• [ASSIGNED TASK] Starting at the first line of the data below, retype every line up to and including the one containing "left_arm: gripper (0".

+---+

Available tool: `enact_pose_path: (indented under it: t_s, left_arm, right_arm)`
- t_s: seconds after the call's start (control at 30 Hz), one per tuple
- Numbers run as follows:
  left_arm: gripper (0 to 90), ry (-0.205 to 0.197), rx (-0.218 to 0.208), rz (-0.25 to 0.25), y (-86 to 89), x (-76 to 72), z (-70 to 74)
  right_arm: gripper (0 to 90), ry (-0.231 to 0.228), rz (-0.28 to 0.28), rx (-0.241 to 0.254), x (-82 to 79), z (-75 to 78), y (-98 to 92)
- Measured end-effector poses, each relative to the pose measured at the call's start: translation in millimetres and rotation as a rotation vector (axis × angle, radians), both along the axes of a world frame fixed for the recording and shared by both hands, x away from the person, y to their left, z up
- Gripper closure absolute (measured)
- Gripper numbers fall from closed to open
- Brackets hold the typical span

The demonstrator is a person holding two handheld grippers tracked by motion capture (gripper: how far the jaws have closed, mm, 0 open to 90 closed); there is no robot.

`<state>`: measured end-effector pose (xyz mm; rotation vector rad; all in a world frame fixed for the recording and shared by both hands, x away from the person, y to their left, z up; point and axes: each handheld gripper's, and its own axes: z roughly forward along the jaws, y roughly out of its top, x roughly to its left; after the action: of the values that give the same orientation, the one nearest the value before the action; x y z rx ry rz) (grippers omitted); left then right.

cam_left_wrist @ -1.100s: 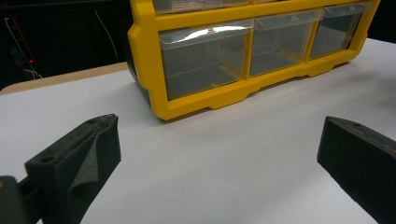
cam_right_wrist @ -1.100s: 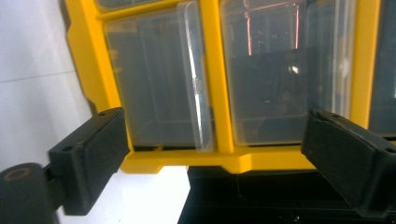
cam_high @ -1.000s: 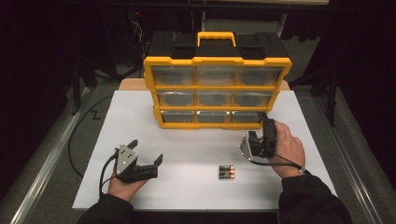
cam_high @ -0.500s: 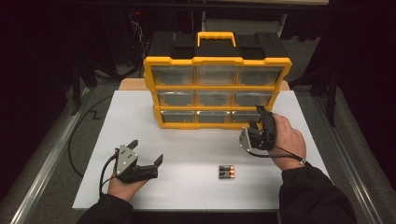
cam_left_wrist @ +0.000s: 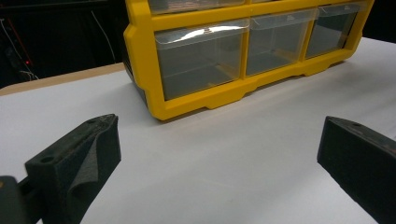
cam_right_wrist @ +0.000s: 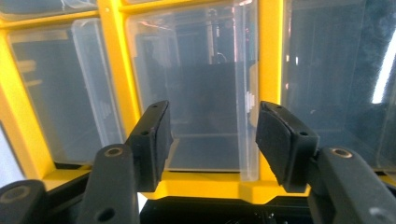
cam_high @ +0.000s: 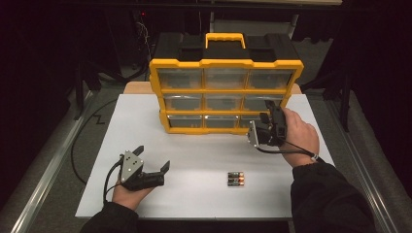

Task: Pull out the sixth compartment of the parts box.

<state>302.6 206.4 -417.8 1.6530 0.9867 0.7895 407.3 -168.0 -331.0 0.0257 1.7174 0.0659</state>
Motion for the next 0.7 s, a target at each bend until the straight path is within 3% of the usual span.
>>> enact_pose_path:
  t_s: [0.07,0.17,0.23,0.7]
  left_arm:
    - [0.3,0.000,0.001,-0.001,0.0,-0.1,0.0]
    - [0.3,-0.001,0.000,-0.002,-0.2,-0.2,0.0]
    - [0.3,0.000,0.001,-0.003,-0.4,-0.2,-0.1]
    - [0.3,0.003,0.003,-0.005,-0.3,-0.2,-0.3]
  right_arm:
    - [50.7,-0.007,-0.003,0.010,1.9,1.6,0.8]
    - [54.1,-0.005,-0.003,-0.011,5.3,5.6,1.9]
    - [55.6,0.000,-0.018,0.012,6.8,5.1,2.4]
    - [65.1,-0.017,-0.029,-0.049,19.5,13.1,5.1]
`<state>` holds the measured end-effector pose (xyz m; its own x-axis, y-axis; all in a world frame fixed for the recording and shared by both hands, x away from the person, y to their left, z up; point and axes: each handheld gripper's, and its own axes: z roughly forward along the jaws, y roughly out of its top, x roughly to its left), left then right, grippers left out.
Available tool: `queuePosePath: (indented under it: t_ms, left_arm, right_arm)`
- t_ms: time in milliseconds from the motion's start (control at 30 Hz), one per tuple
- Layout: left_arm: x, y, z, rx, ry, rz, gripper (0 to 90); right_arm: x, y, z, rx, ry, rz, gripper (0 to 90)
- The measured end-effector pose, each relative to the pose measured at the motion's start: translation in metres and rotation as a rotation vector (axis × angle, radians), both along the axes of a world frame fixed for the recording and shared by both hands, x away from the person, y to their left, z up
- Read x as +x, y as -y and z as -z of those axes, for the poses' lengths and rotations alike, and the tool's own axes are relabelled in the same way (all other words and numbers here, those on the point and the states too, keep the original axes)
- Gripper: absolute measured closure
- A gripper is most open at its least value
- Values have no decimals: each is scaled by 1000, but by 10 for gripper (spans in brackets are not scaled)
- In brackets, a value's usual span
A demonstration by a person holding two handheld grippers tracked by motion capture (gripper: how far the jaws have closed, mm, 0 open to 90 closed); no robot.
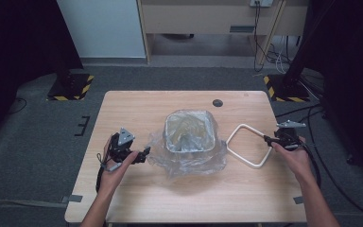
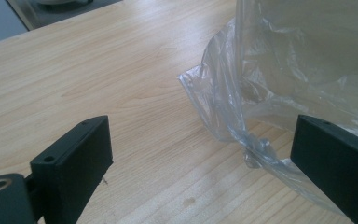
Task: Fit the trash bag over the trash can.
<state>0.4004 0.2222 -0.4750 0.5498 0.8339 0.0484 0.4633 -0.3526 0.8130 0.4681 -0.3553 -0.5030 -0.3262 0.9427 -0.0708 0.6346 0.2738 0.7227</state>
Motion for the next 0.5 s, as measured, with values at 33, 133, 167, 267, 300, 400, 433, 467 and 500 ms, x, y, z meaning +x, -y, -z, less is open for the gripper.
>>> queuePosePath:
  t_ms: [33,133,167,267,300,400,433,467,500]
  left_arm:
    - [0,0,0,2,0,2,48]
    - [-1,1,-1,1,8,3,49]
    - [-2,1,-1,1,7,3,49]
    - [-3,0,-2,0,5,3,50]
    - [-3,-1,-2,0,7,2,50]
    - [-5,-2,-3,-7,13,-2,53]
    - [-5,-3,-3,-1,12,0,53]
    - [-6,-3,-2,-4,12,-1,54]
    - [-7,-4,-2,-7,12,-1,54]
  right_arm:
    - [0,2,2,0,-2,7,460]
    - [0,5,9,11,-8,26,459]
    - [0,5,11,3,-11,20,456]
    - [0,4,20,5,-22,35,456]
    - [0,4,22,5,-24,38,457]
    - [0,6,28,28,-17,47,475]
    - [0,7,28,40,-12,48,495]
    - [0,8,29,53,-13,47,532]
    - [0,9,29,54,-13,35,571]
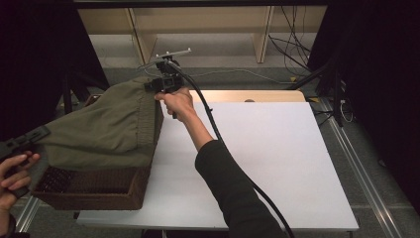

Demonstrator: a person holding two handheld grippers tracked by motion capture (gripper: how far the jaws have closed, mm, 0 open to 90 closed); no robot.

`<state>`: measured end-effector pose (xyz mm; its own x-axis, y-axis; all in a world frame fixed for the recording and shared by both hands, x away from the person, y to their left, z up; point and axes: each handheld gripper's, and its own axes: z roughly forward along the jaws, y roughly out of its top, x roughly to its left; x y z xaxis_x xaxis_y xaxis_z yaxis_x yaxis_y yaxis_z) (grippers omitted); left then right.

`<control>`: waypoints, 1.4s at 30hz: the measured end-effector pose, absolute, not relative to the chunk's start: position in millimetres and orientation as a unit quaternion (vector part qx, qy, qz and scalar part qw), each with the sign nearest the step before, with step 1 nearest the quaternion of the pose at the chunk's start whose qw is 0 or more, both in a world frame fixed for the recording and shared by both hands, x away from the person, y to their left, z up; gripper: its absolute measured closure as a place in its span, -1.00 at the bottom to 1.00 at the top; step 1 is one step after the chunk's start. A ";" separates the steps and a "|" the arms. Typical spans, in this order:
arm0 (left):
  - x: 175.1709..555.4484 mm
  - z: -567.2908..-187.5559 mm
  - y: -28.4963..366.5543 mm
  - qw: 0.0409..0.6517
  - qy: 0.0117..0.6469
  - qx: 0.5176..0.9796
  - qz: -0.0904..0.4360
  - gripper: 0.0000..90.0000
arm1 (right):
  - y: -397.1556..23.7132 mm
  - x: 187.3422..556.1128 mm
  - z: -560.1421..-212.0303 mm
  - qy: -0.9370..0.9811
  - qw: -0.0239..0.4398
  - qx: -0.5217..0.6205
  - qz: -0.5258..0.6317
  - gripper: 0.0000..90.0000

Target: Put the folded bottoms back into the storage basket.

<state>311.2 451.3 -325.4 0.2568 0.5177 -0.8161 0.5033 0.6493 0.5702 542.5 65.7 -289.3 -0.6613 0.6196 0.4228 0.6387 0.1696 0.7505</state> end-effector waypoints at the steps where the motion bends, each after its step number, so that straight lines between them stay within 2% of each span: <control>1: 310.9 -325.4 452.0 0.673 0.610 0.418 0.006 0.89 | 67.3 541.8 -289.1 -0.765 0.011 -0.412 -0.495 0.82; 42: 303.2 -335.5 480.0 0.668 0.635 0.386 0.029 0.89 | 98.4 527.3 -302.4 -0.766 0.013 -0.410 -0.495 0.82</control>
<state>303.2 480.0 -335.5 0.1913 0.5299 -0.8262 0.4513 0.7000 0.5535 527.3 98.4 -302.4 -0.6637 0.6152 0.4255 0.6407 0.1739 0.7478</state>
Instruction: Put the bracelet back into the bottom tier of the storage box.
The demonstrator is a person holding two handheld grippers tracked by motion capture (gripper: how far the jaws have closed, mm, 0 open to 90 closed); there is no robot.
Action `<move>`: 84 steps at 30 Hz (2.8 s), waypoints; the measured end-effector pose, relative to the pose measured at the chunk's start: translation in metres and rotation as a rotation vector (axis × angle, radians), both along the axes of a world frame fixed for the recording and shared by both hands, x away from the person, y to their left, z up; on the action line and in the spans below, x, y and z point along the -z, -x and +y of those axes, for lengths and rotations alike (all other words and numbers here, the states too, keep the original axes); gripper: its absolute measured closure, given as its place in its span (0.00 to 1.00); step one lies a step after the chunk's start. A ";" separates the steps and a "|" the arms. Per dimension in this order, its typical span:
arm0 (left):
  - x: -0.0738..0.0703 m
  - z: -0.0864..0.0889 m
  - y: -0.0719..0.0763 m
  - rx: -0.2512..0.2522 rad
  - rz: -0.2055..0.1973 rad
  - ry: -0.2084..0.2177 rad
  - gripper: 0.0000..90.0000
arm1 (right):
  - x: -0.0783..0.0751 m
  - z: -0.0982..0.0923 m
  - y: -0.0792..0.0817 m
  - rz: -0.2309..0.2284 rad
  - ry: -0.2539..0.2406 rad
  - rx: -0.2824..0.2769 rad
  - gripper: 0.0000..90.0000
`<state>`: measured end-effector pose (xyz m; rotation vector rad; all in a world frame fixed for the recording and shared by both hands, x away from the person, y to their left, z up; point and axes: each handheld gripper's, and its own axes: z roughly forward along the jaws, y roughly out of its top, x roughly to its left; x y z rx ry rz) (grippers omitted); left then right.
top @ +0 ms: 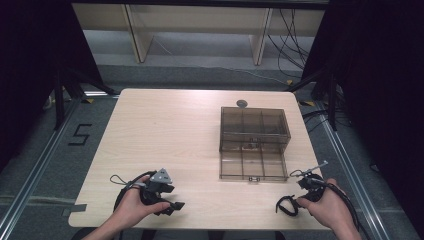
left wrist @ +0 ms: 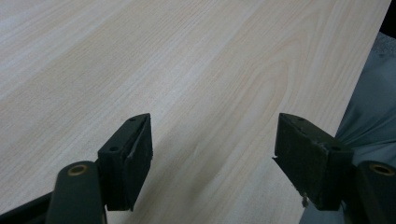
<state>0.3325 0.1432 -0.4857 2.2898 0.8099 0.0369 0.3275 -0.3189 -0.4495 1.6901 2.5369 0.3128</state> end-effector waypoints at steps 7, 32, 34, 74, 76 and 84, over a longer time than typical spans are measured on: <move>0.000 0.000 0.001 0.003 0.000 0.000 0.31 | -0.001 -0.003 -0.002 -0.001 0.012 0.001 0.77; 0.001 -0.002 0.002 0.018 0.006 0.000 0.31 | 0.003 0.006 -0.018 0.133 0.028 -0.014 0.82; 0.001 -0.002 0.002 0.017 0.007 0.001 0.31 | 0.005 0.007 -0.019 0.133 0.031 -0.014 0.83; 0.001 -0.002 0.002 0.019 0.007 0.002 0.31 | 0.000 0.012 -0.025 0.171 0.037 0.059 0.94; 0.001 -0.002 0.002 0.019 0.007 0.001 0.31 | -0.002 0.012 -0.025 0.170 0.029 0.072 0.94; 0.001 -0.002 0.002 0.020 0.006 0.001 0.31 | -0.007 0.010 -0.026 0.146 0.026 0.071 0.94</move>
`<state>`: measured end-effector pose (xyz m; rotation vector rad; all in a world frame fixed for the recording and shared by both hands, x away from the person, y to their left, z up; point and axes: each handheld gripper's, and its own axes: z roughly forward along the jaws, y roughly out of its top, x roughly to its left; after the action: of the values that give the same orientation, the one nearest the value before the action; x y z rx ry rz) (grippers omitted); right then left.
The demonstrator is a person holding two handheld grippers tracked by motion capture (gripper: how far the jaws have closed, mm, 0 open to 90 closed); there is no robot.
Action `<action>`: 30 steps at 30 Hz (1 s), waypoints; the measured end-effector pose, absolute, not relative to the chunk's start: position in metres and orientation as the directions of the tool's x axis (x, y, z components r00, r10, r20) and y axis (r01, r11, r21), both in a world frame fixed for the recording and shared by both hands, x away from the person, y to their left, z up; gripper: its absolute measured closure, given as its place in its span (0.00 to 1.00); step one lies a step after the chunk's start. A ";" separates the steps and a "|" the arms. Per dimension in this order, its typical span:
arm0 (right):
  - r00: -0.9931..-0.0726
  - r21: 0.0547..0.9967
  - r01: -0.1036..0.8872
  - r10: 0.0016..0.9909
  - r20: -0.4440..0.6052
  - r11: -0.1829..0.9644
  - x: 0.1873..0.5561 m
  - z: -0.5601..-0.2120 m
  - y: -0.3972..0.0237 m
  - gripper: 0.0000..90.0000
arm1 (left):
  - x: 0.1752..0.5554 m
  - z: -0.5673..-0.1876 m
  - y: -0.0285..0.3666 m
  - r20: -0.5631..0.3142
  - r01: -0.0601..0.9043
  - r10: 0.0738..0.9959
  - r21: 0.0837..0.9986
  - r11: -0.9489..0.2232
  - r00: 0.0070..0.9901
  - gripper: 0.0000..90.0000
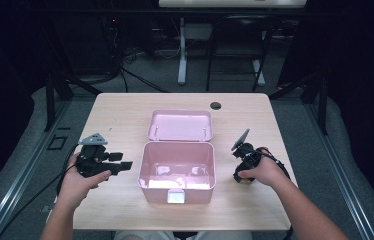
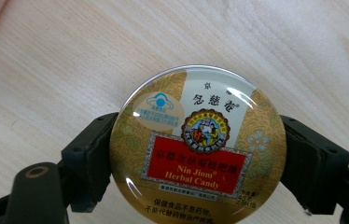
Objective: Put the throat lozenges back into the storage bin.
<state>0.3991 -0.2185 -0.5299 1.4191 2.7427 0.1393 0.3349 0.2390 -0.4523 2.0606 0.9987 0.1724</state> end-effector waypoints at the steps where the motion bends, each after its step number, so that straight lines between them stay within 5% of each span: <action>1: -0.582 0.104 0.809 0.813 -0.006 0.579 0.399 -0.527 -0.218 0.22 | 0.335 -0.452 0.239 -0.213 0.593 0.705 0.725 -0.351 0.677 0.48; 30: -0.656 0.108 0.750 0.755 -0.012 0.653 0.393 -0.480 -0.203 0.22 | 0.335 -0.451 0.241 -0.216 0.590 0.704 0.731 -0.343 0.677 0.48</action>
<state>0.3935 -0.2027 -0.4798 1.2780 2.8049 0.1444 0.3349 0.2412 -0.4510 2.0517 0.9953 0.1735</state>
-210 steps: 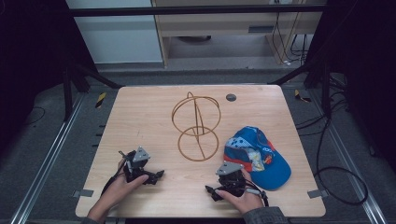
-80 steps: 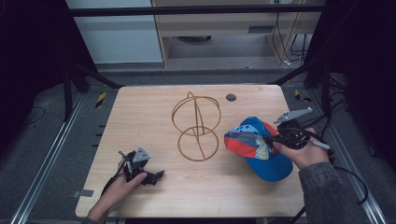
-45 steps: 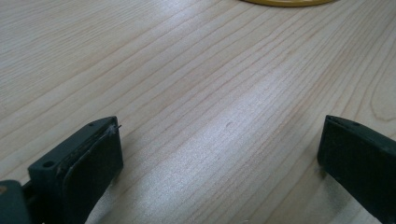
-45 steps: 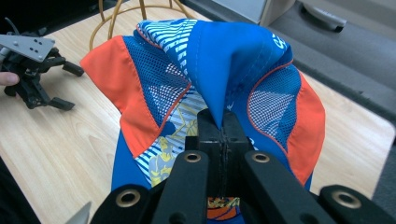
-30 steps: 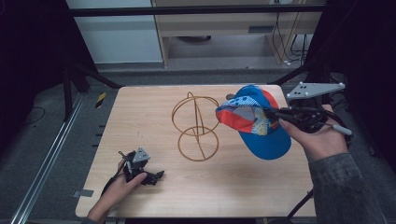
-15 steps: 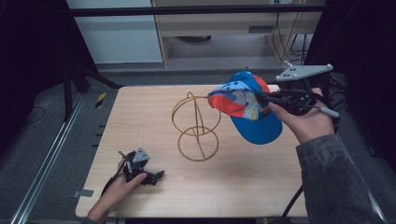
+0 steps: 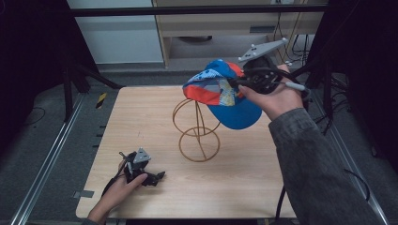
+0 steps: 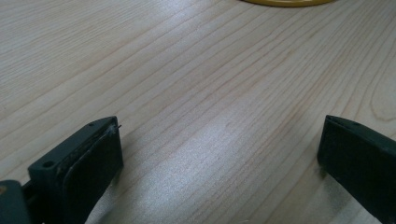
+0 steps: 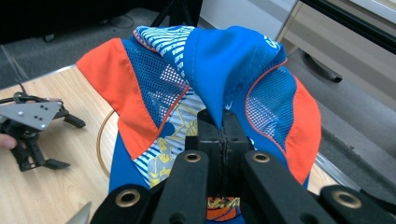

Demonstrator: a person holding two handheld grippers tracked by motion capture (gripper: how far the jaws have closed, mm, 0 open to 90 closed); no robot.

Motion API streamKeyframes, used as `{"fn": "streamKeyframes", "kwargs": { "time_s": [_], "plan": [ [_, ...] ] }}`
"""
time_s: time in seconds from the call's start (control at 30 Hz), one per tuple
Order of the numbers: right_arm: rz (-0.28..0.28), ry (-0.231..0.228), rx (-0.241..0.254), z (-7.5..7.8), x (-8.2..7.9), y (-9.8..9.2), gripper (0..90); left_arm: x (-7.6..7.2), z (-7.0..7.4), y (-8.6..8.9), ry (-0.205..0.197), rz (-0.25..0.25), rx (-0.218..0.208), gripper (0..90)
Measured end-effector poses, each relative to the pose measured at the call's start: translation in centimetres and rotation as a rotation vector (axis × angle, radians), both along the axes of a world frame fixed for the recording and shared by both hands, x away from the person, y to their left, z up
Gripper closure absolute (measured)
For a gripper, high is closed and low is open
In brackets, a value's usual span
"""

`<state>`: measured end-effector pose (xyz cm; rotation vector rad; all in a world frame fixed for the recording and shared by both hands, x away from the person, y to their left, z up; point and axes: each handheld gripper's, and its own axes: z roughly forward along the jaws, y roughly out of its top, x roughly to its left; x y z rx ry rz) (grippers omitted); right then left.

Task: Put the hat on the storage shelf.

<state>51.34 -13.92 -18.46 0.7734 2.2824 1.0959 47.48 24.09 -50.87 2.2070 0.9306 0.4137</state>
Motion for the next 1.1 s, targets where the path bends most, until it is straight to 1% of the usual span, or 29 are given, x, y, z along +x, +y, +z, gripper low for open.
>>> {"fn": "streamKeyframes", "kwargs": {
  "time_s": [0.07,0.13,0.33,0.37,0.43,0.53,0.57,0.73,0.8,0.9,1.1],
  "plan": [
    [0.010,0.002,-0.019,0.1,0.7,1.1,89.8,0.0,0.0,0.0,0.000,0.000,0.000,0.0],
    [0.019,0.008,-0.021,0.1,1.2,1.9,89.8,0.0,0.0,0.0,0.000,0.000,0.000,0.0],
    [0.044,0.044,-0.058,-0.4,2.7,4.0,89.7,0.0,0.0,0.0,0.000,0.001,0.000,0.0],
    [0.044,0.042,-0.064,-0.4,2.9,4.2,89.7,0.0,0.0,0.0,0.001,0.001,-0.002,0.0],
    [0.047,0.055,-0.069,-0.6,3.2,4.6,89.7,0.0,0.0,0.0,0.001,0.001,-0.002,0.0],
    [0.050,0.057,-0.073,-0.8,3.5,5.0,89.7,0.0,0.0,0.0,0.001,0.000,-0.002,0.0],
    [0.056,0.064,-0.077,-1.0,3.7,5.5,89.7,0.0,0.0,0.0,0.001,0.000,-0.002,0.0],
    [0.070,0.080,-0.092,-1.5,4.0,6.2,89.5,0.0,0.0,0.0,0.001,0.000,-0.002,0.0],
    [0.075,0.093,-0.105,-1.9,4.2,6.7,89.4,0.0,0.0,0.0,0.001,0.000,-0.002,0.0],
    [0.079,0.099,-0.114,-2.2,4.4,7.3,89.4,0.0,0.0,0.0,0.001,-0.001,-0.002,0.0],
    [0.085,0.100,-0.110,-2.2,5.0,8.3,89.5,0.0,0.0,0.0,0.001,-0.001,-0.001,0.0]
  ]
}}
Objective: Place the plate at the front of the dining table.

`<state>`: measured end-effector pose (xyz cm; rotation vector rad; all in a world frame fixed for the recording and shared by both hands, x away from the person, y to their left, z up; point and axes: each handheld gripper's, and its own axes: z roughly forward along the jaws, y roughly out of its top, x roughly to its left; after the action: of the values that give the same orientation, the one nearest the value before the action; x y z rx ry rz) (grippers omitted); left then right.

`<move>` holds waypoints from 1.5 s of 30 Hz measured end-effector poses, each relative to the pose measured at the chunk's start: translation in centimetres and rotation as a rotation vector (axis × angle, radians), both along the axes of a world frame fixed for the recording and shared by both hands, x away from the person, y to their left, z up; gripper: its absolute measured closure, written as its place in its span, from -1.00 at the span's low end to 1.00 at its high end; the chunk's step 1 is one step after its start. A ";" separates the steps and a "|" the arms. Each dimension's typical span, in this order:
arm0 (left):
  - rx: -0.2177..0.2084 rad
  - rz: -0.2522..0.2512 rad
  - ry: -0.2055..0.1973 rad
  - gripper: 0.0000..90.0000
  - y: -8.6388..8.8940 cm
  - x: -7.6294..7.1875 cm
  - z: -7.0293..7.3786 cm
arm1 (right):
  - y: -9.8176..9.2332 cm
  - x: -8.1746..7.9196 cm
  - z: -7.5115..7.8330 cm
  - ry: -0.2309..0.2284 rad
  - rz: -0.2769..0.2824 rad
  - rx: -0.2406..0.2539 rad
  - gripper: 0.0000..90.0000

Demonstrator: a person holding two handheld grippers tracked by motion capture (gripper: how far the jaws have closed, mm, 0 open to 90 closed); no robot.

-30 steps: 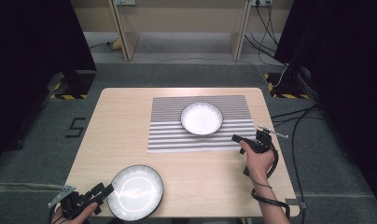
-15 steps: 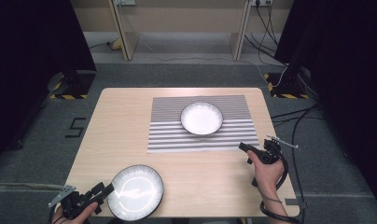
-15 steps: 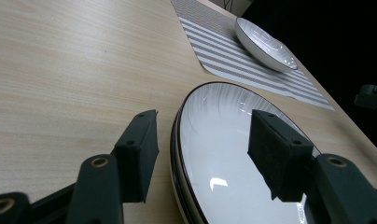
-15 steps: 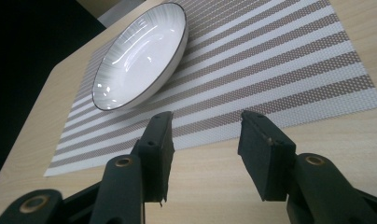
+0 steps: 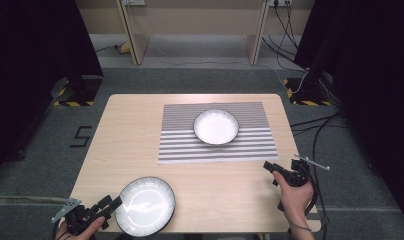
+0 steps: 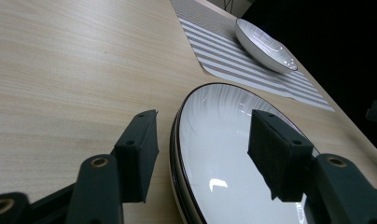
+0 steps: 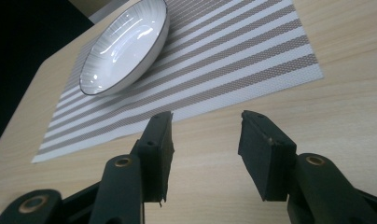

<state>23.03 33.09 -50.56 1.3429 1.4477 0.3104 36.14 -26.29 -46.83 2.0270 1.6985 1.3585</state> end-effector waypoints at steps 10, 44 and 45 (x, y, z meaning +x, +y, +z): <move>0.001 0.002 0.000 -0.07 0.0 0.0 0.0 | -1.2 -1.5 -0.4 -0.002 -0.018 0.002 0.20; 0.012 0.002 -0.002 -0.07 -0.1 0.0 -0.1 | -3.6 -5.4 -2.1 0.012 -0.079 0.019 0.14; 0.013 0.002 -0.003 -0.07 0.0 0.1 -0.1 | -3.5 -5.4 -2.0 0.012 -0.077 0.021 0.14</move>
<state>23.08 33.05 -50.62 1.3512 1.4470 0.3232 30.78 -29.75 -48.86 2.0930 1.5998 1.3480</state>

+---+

• [OUTPUT FOR THIS TASK]
Available tool: `enact_pose_path: (indented under it: t_s, left_arm, right_arm)`
- t_s: seconds after the call's start (control at 30 Hz), one per tuple
- Numbers run as follows:
  left_arm: gripper (0 to 90), ry (-0.205 to 0.197), rx (-0.218 to 0.208), rz (-0.25 to 0.25), y (-86 to 89), x (-76 to 72), z (-70 to 74)

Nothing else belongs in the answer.